**Your instructions:** The material below holds the lines to copy: from the one with "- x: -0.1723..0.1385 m" up to and including the one with "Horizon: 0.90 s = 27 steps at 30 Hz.". Copy them exactly and skip the pictures.

**Data extract:**
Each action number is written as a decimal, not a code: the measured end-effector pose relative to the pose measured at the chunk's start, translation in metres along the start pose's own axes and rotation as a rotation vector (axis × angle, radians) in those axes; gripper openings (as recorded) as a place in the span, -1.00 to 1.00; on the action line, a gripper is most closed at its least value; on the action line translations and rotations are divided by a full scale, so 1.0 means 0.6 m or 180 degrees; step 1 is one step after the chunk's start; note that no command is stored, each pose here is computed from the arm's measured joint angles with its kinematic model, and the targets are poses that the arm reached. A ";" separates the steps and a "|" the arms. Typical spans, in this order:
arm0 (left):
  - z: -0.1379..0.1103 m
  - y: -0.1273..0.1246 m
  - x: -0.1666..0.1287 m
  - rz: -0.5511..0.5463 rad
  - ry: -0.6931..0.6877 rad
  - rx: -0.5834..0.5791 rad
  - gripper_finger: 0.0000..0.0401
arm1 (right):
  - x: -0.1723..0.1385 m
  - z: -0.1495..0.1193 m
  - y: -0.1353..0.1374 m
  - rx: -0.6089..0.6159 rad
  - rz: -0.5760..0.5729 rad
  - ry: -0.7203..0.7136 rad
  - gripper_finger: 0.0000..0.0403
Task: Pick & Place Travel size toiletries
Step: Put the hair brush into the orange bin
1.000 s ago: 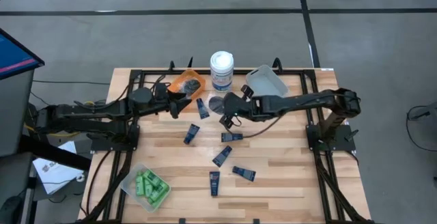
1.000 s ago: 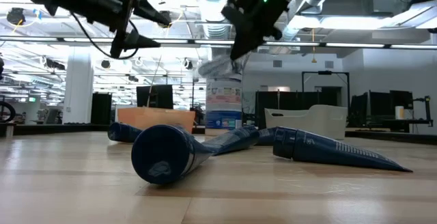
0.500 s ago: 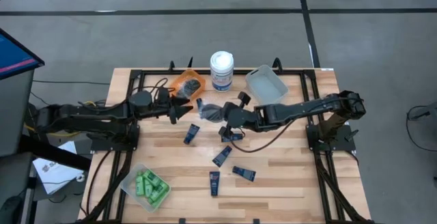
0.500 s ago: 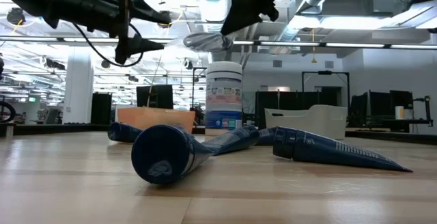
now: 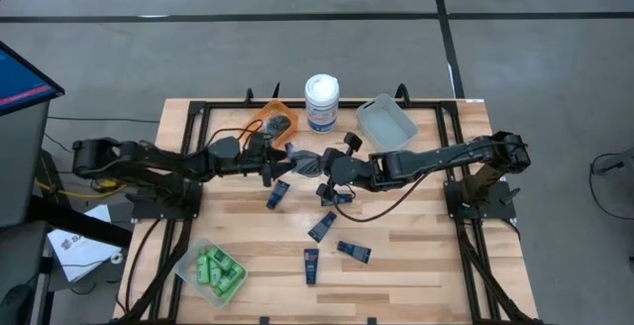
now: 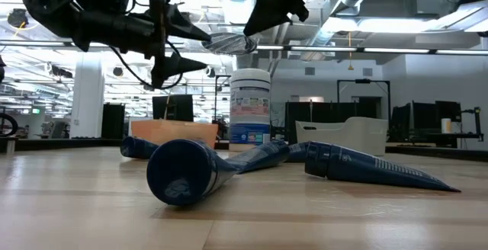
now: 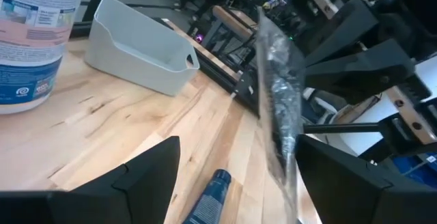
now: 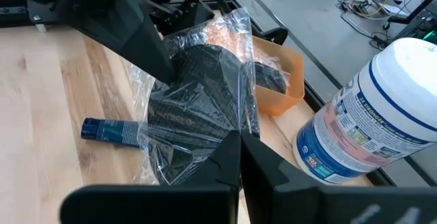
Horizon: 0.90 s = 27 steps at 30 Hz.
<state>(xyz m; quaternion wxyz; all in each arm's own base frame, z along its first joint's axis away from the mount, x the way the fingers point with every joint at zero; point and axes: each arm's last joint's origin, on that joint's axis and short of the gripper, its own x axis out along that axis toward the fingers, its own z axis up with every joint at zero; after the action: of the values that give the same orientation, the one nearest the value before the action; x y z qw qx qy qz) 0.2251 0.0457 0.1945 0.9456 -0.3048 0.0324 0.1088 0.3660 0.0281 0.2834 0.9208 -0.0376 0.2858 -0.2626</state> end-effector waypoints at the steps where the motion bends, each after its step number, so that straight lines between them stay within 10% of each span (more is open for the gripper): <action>1: -0.001 0.000 0.002 -0.0016 -0.0005 0.0000 0.38 | 0.000 0.000 0.000 -0.0004 0.0000 0.0000 -1.00; 16: 0.003 -0.003 0.003 -0.0134 -0.0072 0.0000 -0.88 | -0.001 0.003 0.001 -0.0253 0.0007 -0.0041 -1.00; 27: 0.005 -0.001 0.003 -0.0095 -0.0104 0.0002 -0.98 | -0.018 -0.009 0.004 -0.0843 0.0047 0.0159 -0.37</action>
<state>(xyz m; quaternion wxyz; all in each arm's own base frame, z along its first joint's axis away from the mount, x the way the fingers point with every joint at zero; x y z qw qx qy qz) 0.2267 0.0471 0.1971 0.9476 -0.3031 0.0124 0.0997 0.3566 0.0361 0.2838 0.9023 -0.1501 0.3410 -0.2166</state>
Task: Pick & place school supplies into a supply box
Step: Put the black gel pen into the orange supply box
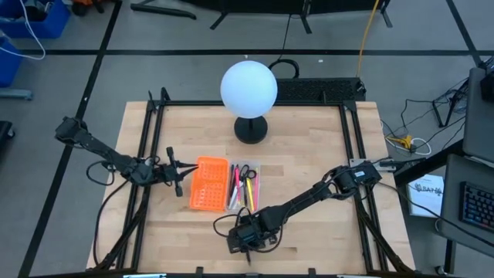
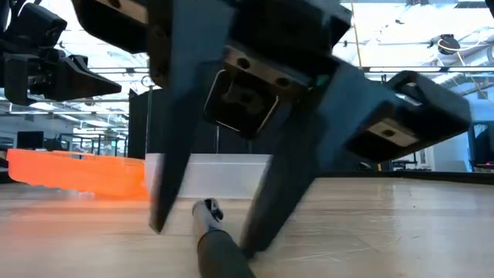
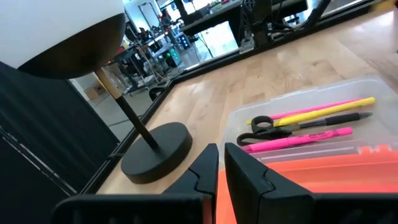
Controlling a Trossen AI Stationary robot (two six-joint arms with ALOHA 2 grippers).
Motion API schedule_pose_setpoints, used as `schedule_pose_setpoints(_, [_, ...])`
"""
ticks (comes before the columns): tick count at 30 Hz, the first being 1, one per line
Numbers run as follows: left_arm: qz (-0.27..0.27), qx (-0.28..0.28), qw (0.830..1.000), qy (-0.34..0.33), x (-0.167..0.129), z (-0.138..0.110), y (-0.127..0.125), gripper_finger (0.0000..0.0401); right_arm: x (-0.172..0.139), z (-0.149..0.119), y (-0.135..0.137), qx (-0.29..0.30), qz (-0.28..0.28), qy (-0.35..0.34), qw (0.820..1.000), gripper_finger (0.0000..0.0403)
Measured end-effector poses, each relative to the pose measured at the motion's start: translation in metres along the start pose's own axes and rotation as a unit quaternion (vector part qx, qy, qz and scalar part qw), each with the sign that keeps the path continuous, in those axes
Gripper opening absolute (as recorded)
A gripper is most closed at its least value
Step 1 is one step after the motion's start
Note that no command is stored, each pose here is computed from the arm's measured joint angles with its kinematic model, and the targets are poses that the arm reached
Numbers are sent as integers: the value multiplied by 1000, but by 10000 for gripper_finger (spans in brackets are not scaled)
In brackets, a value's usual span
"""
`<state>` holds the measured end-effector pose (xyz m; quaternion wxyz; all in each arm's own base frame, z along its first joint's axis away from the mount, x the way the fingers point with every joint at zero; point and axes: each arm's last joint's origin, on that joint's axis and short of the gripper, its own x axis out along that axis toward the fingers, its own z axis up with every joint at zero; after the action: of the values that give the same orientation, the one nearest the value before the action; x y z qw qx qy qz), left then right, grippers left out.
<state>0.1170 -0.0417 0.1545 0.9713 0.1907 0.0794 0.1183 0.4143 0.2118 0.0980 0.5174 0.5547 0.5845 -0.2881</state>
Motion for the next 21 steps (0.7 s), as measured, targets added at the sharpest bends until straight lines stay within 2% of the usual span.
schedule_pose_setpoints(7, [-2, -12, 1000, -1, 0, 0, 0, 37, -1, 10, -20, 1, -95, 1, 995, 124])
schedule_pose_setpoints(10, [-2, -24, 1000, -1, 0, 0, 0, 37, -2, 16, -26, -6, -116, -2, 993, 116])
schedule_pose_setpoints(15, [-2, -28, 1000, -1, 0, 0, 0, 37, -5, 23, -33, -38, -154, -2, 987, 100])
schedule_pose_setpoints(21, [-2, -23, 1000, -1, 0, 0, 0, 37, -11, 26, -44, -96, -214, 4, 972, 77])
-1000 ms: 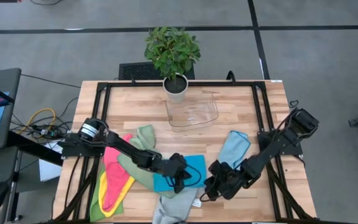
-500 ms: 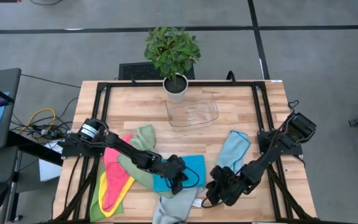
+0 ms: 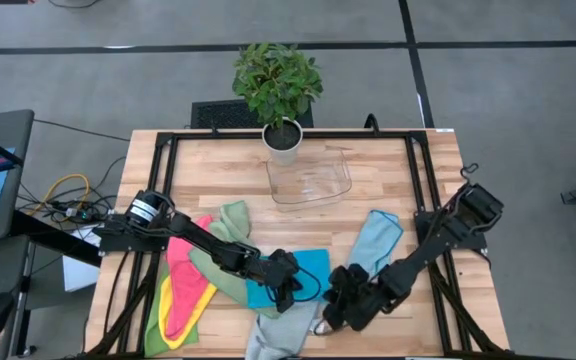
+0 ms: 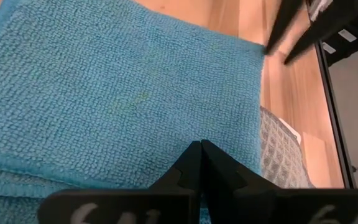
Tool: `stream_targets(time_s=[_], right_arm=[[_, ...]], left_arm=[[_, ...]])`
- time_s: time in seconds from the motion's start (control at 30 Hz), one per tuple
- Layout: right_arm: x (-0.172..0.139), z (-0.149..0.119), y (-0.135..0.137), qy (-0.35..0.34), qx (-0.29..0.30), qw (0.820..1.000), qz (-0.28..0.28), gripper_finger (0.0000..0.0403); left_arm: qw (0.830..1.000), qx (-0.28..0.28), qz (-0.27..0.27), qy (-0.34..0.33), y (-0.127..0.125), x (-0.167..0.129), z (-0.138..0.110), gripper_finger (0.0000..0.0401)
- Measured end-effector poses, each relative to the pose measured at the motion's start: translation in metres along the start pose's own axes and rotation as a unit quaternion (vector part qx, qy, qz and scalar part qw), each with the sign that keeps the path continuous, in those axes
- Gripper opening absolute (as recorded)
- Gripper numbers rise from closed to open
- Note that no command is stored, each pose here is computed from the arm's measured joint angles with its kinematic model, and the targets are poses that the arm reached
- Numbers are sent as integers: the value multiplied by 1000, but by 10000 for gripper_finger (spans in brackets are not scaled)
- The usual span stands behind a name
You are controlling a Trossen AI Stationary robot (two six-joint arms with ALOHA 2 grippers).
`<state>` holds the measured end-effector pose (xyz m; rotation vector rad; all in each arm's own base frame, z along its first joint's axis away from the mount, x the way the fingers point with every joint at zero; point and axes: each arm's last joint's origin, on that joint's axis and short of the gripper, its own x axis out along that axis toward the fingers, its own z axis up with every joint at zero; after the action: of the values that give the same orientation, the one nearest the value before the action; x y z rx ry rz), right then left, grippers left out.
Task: Fold microfiber towels
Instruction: Fold the blue microfiber cloth
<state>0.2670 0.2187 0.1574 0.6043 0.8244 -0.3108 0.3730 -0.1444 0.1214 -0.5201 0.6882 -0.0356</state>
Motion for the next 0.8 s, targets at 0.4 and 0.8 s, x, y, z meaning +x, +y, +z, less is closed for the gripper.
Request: stream_targets(time_s=[0.4, 0.8], right_arm=[[0, -15, 0, 6, -7, 1000, -7, 75], [-13, -38, -7, 108, 1, 993, -41, 96]], left_arm=[[1000, 0, 0, 1, 0, 0, 0, 0], [1000, -4, 7, -7, 1, 0, 1, 0]])
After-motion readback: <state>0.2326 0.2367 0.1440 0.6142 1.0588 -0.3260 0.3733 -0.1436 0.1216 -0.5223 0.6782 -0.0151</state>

**Response below:**
  - x: -0.1723..0.1385 m
  - z: -0.1495..0.1193 m
  - y: -0.1353..0.1374 m
  - rx: -0.6089..0.6159 rad
  - rz: -0.5760..0.5729 rad
  - ry: -0.7203..0.7136 rad
  - gripper_finger: 0.0000..0.0403
Task: Pick & Place Travel size toiletries
Step: Put the hair brush into the orange bin
1.000 s ago: 
1.000 s ago: 
0.500 s ago: 
0.500 s ago: 
now: 
now: 
now: 
now: 
Horizon: 0.90 s = 27 steps at 30 Hz.

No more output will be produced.